D’où le caractère illégitime du business de ces firmes qui se targuent cependant, de « ne pas violer la loi » des pays dans lesquels elles commercialisent leurs produits. Mais, rappelons à ces firmes que tout ce qui est légal n’est pas légitime. Le problème en Afrique est que la loi est souvent en décalage par rapport à ce qui est légitime, moral et éthique selon les standards de la société. Dès lors, se cacher derrière l’« infériorité » des standards africains est très opportuniste. Et le cas du dirty diesel n’est pas le seul, puisque les exemples en la matière sont tellement nombreux (déversements de déchets toxiques en Côte d’Ivoire par Trafigura, fûts radioactifs déversés en Somalie, stockage illicites de déchets dangereux au Nigeria, etc.)

De la responsabilité des Etats Africains

Cela dit, et tout en reconnaissant la responsabilité des firmes pétrolières, il faudrait se poser la question : avec la bénédiction de qui ? Pourquoi ces mêmes firmes ne peuvent se permettre de pratiquer un tel négoce chez eux ou dans les autres pays développés ? Tout simplement parce que dans ces pays il existe un véritable état de droit, et une régulation protégeant la santé des usagers. En réalité, une révision des standards de qualité de carburants acceptables sur nos territoires, inciterait ces fabricants et négociants du secteur, à revoir leurs copies.
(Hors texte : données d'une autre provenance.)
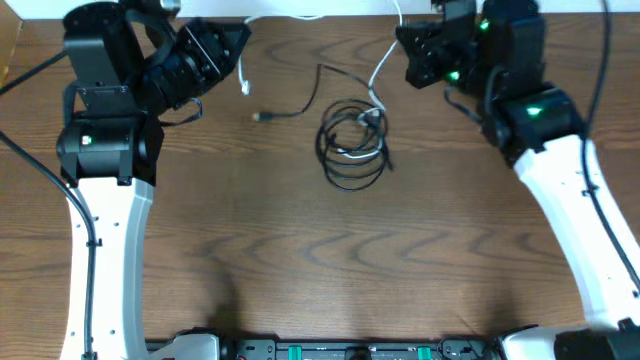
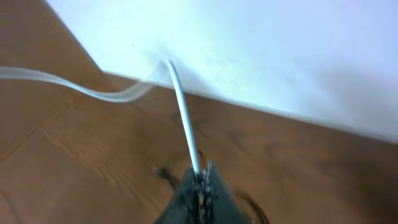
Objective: Untangle cables
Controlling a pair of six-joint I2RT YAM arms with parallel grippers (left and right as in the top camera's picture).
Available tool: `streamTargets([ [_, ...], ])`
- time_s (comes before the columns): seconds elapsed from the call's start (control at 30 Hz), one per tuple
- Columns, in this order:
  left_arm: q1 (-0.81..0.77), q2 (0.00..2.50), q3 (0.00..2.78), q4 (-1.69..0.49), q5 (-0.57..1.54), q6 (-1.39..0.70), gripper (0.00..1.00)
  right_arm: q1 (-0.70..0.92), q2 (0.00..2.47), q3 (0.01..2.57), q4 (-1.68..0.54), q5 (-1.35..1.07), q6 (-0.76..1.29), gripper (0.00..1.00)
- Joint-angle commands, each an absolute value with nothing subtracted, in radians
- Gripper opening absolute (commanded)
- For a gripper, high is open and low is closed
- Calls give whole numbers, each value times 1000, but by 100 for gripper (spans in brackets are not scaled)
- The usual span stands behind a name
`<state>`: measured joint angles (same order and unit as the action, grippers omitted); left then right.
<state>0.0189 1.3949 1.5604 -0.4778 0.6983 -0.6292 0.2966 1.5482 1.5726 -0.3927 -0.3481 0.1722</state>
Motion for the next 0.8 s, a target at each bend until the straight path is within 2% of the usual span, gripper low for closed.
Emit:
streamTargets([
  [0.0, 23, 1387, 1575, -519, 587, -431, 8, 295, 1538, 1662, -442, -398, 130, 1],
  [0.03, 23, 1387, 1575, -531, 574, -413, 17, 295, 1538, 1682, -455, -400, 130, 1],
  [0.07, 23, 1389, 1575, -543, 560, -392, 31, 295, 1538, 1707, -471, -400, 130, 1],
  [0.13, 23, 1395, 1575, -574, 536, -366, 63, 295, 1538, 1769, -511, -399, 130, 1],
  [0.23, 23, 1414, 1575, -622, 533, -344, 78, 295, 1538, 1844, -569, -399, 130, 1],
  [0.33, 20, 1451, 1575, -678, 539, -344, 82, 296, 1538, 1852, -610, -400, 161, 1],
  [0.53, -31, 1555, 1570, -763, 725, -189, 82, 299, 1594, 1851, -708, -403, 179, 1],
  [0.77, -145, 1660, 1550, -807, 760, -78, 82, 295, 1662, 1851, -783, -403, 187, 1],
])
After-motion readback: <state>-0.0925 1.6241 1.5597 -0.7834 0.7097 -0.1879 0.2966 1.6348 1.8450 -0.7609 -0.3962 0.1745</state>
En conséquence, si cette situation qui met en péril la vie des populations africaines perdure, c’est bel et bien parce qu’il y a un aussi et surtout un manque de volonté politique de nos dirigeants, de la négligence et peut-être une certaine complicité. Et pour cause, ce sont nos gouvernants eux-mêmes qui, par le biais des médias, ont volé au secours de ces négociants en se disant « non concernés » par cette affaire en ce qui concerne la Côte d’Ivoire ; le contestant pour le Congo ; et le jugeant « erroné et exagéré » en ce qui concerne le Secrétaire exécutif de l’Association Producteurs de Pétrole Africains (APPA).
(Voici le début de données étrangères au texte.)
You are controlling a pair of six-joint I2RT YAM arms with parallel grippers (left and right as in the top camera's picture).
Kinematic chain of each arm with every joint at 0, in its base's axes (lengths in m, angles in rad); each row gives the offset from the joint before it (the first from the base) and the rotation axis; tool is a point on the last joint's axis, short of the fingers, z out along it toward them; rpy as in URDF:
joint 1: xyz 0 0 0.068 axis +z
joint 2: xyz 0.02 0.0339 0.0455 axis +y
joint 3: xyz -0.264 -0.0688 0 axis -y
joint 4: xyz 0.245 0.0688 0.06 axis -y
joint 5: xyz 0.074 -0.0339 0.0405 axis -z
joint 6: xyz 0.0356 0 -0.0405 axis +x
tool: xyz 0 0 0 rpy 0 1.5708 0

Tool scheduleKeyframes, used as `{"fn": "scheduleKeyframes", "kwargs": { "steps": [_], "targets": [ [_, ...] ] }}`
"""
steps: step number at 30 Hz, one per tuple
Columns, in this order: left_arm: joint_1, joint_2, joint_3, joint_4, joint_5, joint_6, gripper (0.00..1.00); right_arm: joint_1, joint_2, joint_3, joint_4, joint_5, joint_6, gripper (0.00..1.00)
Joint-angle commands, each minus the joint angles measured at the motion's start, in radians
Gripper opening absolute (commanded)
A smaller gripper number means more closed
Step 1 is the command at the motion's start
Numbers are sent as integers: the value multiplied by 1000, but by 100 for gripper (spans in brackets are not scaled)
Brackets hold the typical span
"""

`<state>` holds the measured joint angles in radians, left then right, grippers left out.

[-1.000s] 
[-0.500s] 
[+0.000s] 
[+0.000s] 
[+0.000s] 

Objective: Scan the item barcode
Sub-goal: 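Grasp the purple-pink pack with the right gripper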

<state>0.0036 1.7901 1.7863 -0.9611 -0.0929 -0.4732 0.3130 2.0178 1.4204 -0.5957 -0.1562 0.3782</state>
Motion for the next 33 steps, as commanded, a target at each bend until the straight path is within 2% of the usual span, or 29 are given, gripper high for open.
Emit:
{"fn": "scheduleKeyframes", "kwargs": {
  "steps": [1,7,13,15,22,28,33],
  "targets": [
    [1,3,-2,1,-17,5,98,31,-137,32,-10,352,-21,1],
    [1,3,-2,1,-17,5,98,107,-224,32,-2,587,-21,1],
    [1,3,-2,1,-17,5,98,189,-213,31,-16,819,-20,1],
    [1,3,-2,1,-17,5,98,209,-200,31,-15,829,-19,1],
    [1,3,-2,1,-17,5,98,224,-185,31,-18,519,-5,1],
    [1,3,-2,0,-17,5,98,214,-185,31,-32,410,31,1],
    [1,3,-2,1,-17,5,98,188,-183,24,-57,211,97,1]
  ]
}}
Jeter un coup d’œil aux places qu’occupent les Etats concernés dans le classement de l’indice de perception de la corruption, nous fait déduire clairement le pourquoi de telles réactions. A y regarder de plus près, rien ne peut justifier cette manière d’agir si ce n’est la corruption et la rente profondément ancrée dans les échanges officieux entre ces groupes et nos gouvernants. Un des multiples exemples, c’est l’affairisme au sommet de l’Etat angolais révélé par Public Eye, parlant du deal conclu entre Trafigura et un proche du Président Angolais pour sécuriser ses acquis dans la distribution de carburant. Si l’on s’y réfère, les négociants suisses continueront de s’en mettre plein les poches au détriment de la santé des Africains car le carburant estampillé « qualité africaine », a de beaux jours devant lui.

L’inertie des organisations de la société civile et le silence des médias

Le moins que l’on puisse dire avec l’éclatement de cette affaire de carburants toxiques, c’est que ces organisations sont déconnectées des réalités sociales. Puisque directement concernées par cette affaire, elles n’ont pas été à même de tirer la sonnette d’alarme. En effet, ce scandale n’a été révélé que de la volonté d’une ONG Suisse.
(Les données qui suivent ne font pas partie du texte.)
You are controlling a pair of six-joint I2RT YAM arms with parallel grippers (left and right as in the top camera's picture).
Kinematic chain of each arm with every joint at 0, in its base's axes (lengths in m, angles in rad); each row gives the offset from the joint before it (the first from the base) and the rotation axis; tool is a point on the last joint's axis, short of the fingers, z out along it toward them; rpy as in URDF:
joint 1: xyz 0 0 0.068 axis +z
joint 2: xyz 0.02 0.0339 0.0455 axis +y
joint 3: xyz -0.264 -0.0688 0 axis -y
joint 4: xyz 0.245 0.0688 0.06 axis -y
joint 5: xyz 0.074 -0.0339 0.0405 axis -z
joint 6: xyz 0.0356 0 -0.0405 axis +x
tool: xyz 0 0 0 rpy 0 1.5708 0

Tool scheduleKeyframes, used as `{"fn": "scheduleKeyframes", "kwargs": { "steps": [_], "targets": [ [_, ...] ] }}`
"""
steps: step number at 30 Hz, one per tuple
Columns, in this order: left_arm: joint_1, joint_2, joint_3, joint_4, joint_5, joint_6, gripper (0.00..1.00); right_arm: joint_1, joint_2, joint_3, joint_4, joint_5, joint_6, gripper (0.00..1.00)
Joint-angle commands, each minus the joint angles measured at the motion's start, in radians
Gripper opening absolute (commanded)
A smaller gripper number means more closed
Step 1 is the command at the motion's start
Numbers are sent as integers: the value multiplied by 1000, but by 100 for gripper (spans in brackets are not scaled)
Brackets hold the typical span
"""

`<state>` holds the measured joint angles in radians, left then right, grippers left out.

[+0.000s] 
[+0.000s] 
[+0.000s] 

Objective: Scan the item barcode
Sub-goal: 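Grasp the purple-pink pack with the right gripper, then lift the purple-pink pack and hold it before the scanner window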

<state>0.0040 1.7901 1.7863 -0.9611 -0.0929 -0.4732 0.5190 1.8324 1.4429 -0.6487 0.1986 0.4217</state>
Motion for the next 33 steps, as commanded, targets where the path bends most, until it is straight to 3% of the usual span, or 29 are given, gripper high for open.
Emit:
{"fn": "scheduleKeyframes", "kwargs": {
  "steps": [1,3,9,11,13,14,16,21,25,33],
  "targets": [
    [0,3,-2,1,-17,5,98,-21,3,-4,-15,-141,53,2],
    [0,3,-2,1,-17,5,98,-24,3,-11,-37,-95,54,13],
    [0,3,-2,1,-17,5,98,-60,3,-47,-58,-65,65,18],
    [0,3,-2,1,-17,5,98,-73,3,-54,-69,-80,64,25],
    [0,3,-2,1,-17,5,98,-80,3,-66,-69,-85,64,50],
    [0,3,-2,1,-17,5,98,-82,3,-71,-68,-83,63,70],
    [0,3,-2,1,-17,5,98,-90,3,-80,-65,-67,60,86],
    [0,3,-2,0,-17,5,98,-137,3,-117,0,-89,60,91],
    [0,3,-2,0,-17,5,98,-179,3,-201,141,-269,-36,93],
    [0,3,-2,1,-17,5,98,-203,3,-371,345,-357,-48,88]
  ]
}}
Cette inertie conforte les Occidentaux qui soutiennent qu’il ne faut pas s’émouvoir ou être choqué du fait qu’il existe un standard de qualité moins exigeant pour les africains, quand les Africains eux-mêmes s’en contentent. D’autre part, il faut aussi noter que la majeure partie des médias africains vu leurs caractères extrêmement politisés, n’ont accordé que très peu, voire aucun égard à cette affaire sur laquelle il est pourtant nécessaire d’informer le peuple.

En l’état actuel des choses, il est évident qu’il faut que les firmes pétrolières soient contraintes par une révision des normes et standards africains de qualité du carburant, à respecter le droit à la vie et à la santé des populations africaines. Car si la liberté de commercer est garantie, il y a tout de même nécessité de poser une balise primordiale comme cela se fait partout ailleurs : l’état de droit.

par Césaire Regis ESSIS, Activiste-citoyen.
Article publié en collaboration avec Libre Afrique.